David Gamey wrote:
> Beyond the acknowledgment that part of the code is a kludge and the
> desire to better integrate with the rest of the language. Has the
> problem/challenge been defined in a bit more detail?
David,
Here's something I wrote to Clint back in 2006 that outlines my thinking
on integrating some of the PM ideas into Unicon. There are some references
to Sudarshan's thesis that may require some review to make sense, and a
few typos [when have I *ever* not had a few typo's?]. It's excerpted from a
long message but I don't think anything's lost by doing so:
====================================================================
One of the complaints against PM in S4 (though some people like this)
is that PM is really a separate language grafted onto S4.
This has the same feel to me. (In S4, this is mitigated some
by the fact that both languages are simple, that certainly
isn't the case in Unicon!). PM as described does not integrate
well into Unicon and I find it confusing to have to constantly
shift gears between the Unicon language and the PM language.
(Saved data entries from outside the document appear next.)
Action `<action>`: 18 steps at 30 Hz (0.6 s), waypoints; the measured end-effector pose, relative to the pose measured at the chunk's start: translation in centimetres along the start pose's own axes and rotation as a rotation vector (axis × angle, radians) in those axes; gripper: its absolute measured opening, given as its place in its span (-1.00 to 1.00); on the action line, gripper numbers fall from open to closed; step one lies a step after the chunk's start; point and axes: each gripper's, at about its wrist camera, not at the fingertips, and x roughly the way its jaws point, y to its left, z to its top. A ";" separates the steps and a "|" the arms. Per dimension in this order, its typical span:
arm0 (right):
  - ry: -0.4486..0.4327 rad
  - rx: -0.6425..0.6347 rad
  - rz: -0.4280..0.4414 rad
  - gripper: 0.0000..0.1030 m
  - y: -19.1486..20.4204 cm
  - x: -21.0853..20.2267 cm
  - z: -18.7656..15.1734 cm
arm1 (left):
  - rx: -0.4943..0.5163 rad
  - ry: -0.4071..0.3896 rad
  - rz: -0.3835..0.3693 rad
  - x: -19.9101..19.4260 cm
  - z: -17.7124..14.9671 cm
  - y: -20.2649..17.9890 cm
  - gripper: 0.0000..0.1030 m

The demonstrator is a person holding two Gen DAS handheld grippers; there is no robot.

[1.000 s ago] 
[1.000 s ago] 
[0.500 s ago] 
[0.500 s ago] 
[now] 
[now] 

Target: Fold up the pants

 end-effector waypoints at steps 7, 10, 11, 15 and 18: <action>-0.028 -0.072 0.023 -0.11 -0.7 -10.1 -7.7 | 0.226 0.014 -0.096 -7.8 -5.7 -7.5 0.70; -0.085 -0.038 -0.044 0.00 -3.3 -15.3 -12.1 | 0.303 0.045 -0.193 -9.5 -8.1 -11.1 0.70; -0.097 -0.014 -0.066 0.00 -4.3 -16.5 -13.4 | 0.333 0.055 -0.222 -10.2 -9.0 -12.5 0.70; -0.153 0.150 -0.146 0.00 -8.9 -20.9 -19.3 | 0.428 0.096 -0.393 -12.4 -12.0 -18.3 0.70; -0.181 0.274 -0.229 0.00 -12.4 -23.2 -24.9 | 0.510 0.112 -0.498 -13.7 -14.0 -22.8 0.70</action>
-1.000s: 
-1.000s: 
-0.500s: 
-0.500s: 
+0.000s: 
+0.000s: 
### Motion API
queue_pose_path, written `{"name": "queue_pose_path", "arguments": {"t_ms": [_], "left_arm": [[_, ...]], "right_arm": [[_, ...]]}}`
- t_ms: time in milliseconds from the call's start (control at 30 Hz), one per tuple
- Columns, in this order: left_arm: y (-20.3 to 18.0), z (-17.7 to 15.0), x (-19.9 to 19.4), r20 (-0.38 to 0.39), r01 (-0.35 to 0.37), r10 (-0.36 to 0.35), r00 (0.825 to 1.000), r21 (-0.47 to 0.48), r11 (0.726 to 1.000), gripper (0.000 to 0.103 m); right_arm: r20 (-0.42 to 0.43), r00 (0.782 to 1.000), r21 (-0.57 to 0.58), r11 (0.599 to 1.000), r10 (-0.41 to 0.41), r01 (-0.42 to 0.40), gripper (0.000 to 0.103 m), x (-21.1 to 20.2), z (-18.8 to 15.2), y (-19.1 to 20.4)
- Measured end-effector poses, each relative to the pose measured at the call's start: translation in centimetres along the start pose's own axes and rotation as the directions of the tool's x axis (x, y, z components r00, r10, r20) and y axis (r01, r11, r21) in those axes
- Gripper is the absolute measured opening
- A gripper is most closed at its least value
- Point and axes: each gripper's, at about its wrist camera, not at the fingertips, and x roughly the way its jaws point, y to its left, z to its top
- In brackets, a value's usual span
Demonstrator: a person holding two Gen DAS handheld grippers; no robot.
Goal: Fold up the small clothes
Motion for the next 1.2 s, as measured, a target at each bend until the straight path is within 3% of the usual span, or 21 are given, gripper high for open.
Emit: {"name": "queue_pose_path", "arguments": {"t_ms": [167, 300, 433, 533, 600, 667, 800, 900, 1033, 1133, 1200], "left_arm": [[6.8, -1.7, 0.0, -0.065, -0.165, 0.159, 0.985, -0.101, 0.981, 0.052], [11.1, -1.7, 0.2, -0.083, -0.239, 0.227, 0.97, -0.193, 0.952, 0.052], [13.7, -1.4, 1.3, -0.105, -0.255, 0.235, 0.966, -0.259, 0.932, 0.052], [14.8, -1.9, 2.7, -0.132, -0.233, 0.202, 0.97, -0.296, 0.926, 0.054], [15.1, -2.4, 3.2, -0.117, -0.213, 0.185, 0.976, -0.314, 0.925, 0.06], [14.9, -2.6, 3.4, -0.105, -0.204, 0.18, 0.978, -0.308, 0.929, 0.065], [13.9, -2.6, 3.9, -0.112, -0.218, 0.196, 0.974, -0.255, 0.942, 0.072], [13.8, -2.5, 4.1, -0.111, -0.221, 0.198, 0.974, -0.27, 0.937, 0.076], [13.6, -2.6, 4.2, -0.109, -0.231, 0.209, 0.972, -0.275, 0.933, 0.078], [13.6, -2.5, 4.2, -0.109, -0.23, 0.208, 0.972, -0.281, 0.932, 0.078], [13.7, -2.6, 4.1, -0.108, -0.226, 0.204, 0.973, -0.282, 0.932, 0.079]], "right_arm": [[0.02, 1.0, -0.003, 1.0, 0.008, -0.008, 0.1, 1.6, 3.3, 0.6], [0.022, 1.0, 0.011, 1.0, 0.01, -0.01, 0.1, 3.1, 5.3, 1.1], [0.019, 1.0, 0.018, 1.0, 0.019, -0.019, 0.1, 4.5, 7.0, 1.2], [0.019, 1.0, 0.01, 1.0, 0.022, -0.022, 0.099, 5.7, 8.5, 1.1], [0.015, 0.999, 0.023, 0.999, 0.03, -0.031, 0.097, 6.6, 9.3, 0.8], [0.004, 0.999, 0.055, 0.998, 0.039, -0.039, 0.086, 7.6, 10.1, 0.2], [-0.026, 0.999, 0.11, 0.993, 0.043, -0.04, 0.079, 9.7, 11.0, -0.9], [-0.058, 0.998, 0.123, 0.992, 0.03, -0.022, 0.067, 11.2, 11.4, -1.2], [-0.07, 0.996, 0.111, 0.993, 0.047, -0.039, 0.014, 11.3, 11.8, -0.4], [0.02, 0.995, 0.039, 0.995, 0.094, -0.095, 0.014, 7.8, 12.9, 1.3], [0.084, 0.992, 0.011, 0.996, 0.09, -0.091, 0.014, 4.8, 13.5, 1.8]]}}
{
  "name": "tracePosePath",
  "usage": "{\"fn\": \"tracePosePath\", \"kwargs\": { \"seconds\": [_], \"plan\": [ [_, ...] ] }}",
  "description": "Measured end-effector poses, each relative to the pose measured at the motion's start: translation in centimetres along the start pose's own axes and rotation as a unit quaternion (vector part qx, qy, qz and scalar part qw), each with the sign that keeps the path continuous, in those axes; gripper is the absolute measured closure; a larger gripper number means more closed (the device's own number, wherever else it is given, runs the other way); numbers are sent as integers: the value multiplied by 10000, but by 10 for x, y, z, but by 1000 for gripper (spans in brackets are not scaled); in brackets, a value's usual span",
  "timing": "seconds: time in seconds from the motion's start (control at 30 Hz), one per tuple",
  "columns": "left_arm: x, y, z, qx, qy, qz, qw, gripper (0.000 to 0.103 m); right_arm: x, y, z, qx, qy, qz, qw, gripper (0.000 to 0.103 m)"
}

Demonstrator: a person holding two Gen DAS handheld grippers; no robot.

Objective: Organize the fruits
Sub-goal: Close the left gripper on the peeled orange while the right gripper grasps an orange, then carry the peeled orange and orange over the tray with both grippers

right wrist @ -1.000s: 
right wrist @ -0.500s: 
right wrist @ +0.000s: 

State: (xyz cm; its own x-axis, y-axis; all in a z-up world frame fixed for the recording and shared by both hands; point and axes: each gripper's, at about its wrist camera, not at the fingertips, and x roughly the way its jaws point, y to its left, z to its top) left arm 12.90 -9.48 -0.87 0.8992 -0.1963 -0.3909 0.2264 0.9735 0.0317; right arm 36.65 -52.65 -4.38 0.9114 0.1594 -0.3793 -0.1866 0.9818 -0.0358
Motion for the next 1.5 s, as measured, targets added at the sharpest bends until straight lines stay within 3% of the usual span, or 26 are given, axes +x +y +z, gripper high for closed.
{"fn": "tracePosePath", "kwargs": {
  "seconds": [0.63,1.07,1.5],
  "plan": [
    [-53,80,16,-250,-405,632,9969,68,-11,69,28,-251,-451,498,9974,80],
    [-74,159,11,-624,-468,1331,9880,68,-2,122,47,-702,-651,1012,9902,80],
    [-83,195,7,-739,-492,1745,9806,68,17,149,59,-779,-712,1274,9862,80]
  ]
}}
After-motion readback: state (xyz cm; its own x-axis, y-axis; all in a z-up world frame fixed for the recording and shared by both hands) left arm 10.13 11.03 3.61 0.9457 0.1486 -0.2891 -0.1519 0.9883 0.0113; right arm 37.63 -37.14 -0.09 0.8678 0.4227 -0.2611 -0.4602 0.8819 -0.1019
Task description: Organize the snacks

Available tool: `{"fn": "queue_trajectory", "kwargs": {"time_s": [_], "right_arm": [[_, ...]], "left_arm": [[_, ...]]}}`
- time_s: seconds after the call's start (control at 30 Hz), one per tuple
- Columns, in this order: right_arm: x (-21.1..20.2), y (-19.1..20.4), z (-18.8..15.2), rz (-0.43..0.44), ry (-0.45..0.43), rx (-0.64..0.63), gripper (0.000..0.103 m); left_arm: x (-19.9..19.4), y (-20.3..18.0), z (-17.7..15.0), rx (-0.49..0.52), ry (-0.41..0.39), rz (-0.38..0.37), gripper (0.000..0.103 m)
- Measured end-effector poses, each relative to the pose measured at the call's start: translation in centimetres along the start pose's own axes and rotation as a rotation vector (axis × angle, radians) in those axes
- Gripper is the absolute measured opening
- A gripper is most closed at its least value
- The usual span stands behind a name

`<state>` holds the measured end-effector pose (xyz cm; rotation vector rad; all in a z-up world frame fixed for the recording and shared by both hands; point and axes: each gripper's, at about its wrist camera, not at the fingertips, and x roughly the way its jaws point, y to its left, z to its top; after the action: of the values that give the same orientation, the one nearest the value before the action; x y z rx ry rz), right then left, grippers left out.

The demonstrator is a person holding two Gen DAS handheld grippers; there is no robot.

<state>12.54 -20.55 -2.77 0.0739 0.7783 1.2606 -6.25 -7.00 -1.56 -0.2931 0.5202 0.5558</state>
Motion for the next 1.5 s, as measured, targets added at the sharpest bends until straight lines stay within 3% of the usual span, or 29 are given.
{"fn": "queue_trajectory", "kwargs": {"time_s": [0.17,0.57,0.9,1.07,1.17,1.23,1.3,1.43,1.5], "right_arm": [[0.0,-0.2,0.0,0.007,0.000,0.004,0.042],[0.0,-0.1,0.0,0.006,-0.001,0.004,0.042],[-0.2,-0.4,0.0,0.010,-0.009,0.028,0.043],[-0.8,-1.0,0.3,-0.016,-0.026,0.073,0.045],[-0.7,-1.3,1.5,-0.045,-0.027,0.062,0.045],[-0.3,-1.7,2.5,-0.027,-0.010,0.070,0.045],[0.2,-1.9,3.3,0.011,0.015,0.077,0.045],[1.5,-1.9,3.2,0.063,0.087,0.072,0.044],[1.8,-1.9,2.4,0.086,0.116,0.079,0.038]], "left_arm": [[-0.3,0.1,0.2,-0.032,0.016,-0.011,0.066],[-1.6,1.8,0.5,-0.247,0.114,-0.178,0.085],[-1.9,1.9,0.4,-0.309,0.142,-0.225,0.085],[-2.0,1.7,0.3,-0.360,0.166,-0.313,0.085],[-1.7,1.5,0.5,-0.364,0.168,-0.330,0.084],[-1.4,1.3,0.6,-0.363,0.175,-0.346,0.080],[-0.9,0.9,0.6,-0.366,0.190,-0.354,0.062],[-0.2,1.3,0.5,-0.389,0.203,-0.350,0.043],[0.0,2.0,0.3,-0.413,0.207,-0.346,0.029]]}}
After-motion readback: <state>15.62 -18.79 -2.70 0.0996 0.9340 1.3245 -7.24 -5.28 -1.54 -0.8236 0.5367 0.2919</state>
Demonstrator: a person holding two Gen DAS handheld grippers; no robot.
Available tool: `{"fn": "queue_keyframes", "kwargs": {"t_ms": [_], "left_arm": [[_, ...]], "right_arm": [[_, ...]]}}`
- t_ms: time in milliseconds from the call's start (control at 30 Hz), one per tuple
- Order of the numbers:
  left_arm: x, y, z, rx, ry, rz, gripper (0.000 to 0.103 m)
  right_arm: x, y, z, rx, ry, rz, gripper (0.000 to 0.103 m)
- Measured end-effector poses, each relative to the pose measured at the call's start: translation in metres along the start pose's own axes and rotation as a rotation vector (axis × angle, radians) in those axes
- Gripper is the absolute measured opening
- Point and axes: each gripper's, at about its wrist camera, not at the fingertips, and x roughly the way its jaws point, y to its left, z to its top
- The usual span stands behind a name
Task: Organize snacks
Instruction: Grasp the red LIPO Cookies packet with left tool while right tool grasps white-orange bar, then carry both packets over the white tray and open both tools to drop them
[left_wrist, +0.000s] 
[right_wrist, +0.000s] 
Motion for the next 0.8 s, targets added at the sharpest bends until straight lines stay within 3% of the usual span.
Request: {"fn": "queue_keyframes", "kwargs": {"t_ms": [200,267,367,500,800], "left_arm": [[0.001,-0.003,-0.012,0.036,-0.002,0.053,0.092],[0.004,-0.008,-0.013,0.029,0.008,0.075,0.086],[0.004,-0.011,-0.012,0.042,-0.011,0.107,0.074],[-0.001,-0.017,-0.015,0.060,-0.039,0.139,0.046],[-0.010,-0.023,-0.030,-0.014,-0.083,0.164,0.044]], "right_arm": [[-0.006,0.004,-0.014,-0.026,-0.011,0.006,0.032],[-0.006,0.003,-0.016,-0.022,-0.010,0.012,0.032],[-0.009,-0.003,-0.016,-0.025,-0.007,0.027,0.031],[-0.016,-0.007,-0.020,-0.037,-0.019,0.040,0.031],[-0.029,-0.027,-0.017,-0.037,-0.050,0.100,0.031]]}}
I found, in thinking about patterns, that I'd want to write
something like:
PArbno(x) && write(PAny(y))
but I imagine that's not possible! This is a step backward.
Also, too many of the operators are too close in
meaning to existing Unicon operators. The conditional
assignment x -> y is nearly equivalent to reversible
assignment y <- x. I think I understand why one can't just
use y <- x, but I believe that actually illustrates part
of my concern - something isn't right if you can't. If fact,
if you could, then there would be no need for *both* immediate
assignment and conditional assignment, := and <- would suffice.
Virtually all of the operations in PM align similarly with
existing operations.
The examples shown in section 4 are also slightly misleading -
the 'pure' Unicon versions do not take advantage of existing
features enough and so present Unicon in a worse light than
necessary. I'd rather first see a better use of existing
facilities than introducing an entirely new mechanism.
The phone number parser can be written, for example as:
----------------------------------------------
procedure main(args)
in := open("phoneIn.txt")
out := open("phoneOut.html","w")
write(out, "<html>")
write(out, "<body>")
while line := read(in) do {
write(out, "<div>",line,"</div>")
line ? {
if (areacode := digits(3)) &
(trunk := digits(3)) &
(rest := digits(4)) &
(ext := arbDigits()) &
pos(0) then {
write(out,"<div style=\"color:red\">","AreaCode = ",
areacode,"</div>")
write(out,"<div style=\"color:red\">","Trunk = ",
trunk,"</div>")
write(out,"<div style=\"color:red\">","Rest = ",
rest,"</div>")
}
}
}
write(out, "</body>")
write(out, "</html>")
end
procedure digits(N)
return 2(p1 := &pos := upto(&digits)\1, tab(many(&digits))\1, pos(p1+N))
end
procedure arbDigits()
return (tab(upto(&digits))\1, tab(many(&digits))) | ""
end
--------------------------------------------------------------
which also happens to be 'more correct' than any of the examples in the
paper, all of which think that:
111111-22222222222223333333333333333333333333333
represents a valid phone number: (111) 111-2222
The program to detect words with double letters can be written *much* more
succinctly [if that's important] as:
--------------------------------------------------------------
procedure main()
in := open("mtent12.txt", "r") | stop("open failed")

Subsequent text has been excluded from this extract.